- REQUIRED WORK -
For the string "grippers", state how many lines of the data hold it. Give nothing besides the number.

+ + +

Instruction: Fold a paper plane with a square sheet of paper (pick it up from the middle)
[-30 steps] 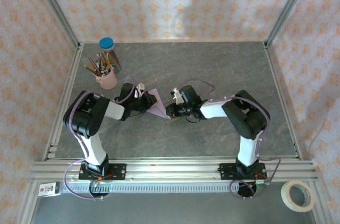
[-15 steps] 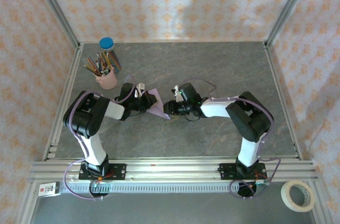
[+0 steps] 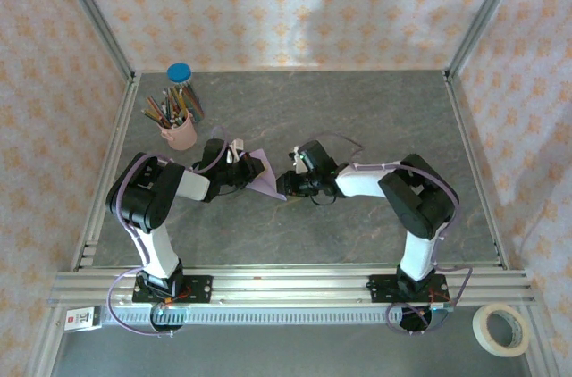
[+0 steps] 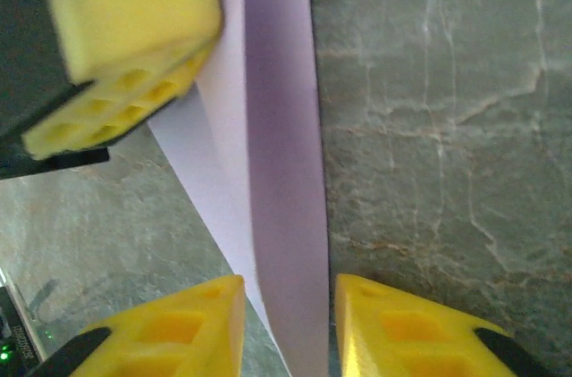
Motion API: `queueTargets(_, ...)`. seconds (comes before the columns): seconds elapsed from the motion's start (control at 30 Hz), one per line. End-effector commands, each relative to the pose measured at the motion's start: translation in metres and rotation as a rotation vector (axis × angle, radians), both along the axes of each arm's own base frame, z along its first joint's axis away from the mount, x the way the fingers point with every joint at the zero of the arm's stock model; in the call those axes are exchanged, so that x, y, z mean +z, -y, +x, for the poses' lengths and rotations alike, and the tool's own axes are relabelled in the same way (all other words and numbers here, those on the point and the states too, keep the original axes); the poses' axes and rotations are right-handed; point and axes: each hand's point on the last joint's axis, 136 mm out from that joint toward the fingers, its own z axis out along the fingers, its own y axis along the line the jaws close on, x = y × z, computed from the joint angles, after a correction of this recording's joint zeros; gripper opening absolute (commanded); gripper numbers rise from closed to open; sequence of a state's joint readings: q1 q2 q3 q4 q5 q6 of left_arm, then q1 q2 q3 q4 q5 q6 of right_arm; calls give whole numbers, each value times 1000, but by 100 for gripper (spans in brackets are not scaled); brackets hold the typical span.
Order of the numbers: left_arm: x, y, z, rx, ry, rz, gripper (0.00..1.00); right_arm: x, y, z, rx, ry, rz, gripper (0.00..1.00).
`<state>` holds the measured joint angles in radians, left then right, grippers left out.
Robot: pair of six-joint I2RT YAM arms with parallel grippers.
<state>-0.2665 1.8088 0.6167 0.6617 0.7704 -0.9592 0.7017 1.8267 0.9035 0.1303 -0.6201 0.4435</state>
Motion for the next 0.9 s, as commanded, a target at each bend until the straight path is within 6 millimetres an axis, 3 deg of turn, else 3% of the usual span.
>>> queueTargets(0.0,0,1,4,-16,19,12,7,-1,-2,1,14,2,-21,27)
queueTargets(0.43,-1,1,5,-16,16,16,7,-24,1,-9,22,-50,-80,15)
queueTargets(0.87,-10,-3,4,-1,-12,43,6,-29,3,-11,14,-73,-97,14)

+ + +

- RESPONSE TO THE TASK -
2